**Your task:** Whenever the string "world" appears in a line below, please copy the line out.

Records from a collection

☆ ☆ ☆ ☆

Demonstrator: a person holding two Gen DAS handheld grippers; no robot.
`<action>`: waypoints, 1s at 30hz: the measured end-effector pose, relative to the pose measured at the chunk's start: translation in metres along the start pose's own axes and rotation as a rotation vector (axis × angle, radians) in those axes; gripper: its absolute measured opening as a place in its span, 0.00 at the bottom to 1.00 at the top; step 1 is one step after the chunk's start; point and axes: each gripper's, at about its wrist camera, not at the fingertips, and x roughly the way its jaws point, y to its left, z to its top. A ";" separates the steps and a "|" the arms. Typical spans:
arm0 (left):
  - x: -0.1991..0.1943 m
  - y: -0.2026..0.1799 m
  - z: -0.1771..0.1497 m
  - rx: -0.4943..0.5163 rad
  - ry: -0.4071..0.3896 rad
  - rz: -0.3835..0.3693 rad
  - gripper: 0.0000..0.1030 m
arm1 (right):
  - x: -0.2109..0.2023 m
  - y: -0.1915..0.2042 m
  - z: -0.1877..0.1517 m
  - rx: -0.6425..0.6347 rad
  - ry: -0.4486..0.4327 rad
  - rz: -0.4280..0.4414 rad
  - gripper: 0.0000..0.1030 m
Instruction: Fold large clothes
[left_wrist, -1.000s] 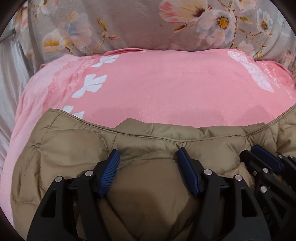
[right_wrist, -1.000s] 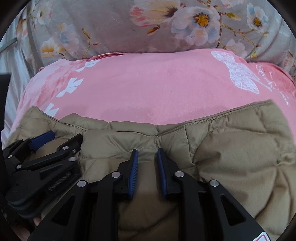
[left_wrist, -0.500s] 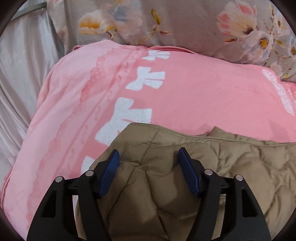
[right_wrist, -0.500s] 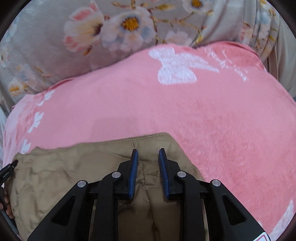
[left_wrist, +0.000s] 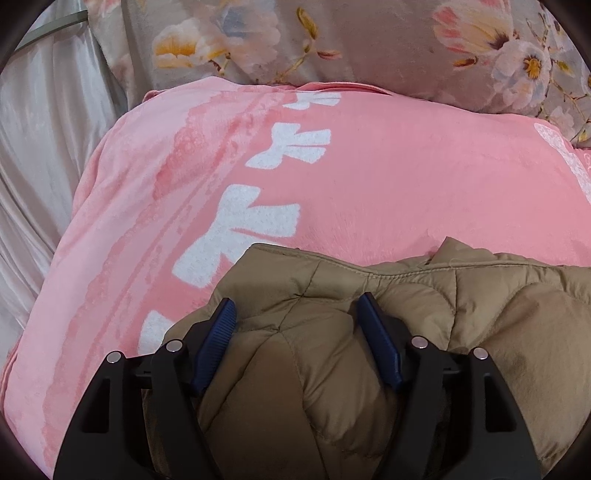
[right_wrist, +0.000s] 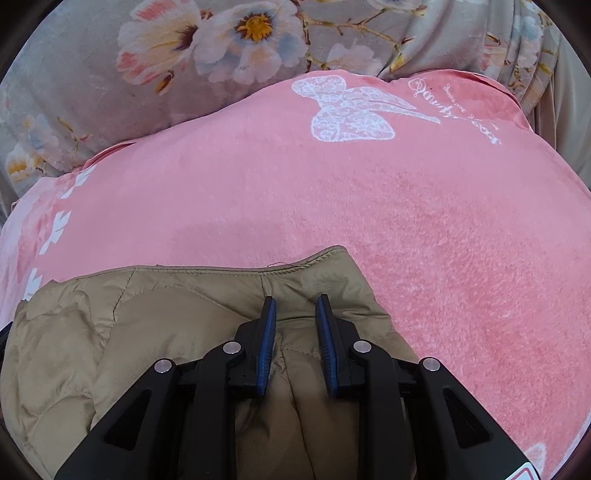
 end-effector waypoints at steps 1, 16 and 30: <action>0.000 -0.001 0.000 0.000 0.001 0.000 0.65 | 0.000 0.001 0.000 -0.004 0.000 -0.005 0.21; 0.007 0.001 0.001 -0.021 0.012 -0.014 0.66 | 0.002 0.003 0.000 -0.009 -0.014 -0.024 0.21; -0.123 0.155 -0.091 -0.389 0.076 -0.213 0.86 | -0.118 0.164 -0.069 -0.287 -0.006 0.296 0.23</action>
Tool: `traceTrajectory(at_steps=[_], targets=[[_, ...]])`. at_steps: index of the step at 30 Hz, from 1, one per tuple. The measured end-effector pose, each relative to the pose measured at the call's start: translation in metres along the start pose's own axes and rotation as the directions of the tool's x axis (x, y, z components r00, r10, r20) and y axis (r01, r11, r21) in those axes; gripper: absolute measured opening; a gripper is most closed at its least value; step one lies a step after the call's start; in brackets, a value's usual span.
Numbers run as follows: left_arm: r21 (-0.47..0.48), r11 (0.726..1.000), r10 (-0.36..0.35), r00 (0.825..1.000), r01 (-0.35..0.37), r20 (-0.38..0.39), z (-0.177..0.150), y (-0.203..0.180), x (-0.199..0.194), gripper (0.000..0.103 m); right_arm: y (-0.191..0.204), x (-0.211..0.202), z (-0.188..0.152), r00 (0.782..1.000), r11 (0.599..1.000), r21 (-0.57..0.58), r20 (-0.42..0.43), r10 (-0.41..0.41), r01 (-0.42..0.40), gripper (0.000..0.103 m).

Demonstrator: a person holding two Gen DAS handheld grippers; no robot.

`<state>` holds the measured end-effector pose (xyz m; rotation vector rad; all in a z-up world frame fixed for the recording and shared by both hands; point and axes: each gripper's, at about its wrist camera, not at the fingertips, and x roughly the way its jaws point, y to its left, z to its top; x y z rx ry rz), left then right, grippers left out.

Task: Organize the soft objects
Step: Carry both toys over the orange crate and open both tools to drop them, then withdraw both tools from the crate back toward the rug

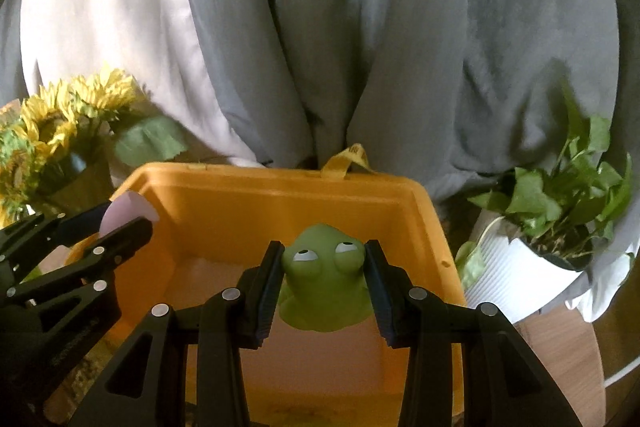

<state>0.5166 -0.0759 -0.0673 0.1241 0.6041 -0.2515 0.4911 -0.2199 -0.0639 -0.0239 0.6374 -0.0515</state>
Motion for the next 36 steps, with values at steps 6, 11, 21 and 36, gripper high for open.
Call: traceTrajectory(at_steps=[6, 11, 21, 36], targets=[[-0.016, 1.000, -0.022, 0.999, 0.022, -0.028, -0.002, -0.001, 0.009, 0.056, -0.002, 0.006, 0.001, 1.000, 1.000, 0.011, -0.017, 0.014, -0.013, 0.053], [-0.015, 1.000, -0.016, 1.000, 0.016, -0.022, -0.002, -0.003, 0.005, 0.059, -0.005, 0.002, 0.000, 1.000, 1.000, 0.019, -0.009, 0.000, 0.000, 0.053], [-0.020, 1.000, 0.024, 0.999, -0.024, 0.042, -0.003, -0.002, -0.046, 0.070, -0.010, -0.028, -0.005, 1.000, 0.998, 0.056, 0.026, 0.002, -0.004, 0.053], [-0.060, 0.994, 0.092, 0.991, -0.086, 0.102, -0.021, 0.000, -0.136, 0.093, -0.008, -0.120, -0.021, 0.992, 0.995, 0.091, 0.120, -0.044, 0.033, 0.068]])
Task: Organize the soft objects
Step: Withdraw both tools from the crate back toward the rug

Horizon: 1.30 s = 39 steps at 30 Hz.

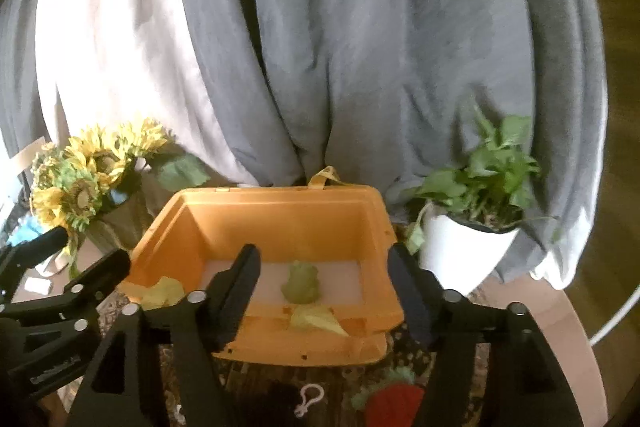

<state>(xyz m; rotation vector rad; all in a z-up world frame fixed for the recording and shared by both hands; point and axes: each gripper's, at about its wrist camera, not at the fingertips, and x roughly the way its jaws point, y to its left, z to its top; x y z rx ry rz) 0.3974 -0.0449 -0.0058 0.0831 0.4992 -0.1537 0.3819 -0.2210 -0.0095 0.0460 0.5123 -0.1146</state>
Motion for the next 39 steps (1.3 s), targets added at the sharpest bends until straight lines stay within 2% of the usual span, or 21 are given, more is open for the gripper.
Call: traceTrajectory(at_steps=[4, 16, 24, 30, 39], targets=[[0.024, 1.000, 0.007, 1.000, -0.007, 0.029, -0.004, -0.001, -0.025, 0.095, 0.000, -0.023, -0.005, 1.000, 1.000, 0.007, 0.010, -0.023, 0.023, 0.069], [0.064, 0.996, -0.059, 0.996, 0.055, 0.064, -0.029, 0.003, -0.084, 0.095, 0.001, -0.097, -0.037, 0.991, 0.988, 0.094, 0.040, -0.129, 0.125, 0.069], [0.075, 0.992, -0.106, 0.994, 0.103, 0.040, -0.052, 0.000, -0.106, 0.095, 0.002, -0.133, -0.063, 0.981, 0.975, 0.126, 0.042, -0.189, 0.183, 0.069], [0.043, 0.994, -0.099, 0.995, 0.098, 0.007, -0.074, -0.008, -0.119, 0.095, -0.003, -0.151, -0.078, 0.978, 0.972, 0.132, 0.046, -0.202, 0.195, 0.069], [0.004, 0.999, -0.040, 0.998, 0.041, -0.056, -0.111, -0.032, -0.129, 0.095, -0.025, -0.154, -0.108, 0.992, 0.988, 0.097, -0.020, -0.122, 0.123, 0.069]])
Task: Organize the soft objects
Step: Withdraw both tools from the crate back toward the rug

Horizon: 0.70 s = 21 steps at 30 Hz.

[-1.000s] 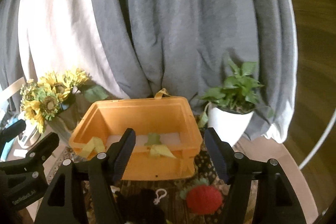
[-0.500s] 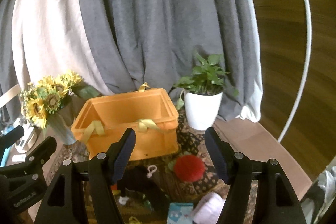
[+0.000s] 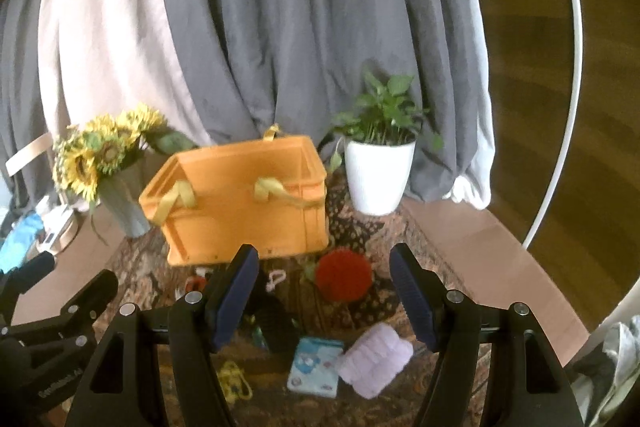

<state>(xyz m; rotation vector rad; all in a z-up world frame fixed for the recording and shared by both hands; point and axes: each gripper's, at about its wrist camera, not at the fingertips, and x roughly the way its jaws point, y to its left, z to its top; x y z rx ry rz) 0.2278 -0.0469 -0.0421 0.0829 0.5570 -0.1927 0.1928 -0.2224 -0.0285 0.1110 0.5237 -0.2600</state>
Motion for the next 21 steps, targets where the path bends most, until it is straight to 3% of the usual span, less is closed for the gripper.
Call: traceTrajectory(at_steps=[10, 21], targets=[[-0.057, 0.997, 0.044, 0.995, -0.049, -0.091, -0.037, -0.028, 0.003, 0.095, -0.027, 0.012, -0.031, 0.993, 0.996, -0.040, -0.098, 0.073, -0.077, 0.069], [-0.078, 0.994, 0.063, 0.980, -0.079, -0.191, -0.070, -0.055, 0.026, 0.095, -0.050, 0.037, -0.058, 0.976, 0.989, -0.100, -0.201, 0.090, -0.112, 0.069]])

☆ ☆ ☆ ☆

**Completed exercise:**
`<state>` holds the measured end-effector pose (xyz m; rotation vector rad; all in a z-up world frame fixed for the recording and shared by both hands; point and axes: each gripper's, at about its wrist camera, not at the fingertips, and x roughly the way its jaws point, y to its left, z to its top; x y z rx ry rz), left then right, grippers left out.
<state>(xyz m; rotation vector rad; all in a z-up world frame fixed for the recording and shared by both hands; point and axes: each gripper's, at about its wrist camera, not at the fingertips, and x roughly the way its jaws point, y to its left, z to its top; x y z rx ry rz) 0.3974 -0.0449 -0.0058 0.0831 0.4992 -0.1537 0.3819 -0.2210 -0.0095 0.0460 0.5123 -0.1146</state>
<state>(xyz m; rotation vector rad; all in a z-up world frame fixed for the recording and shared by both hands; point and axes: each gripper's, at about its wrist camera, not at the fingertips, and x roughly the way its jaws point, y to its left, z to its top; x y z rx ry rz) 0.2278 -0.0469 -0.0421 0.0829 0.5570 -0.1927 0.1928 -0.2224 -0.0285 0.1110 0.5237 -0.2600</state>

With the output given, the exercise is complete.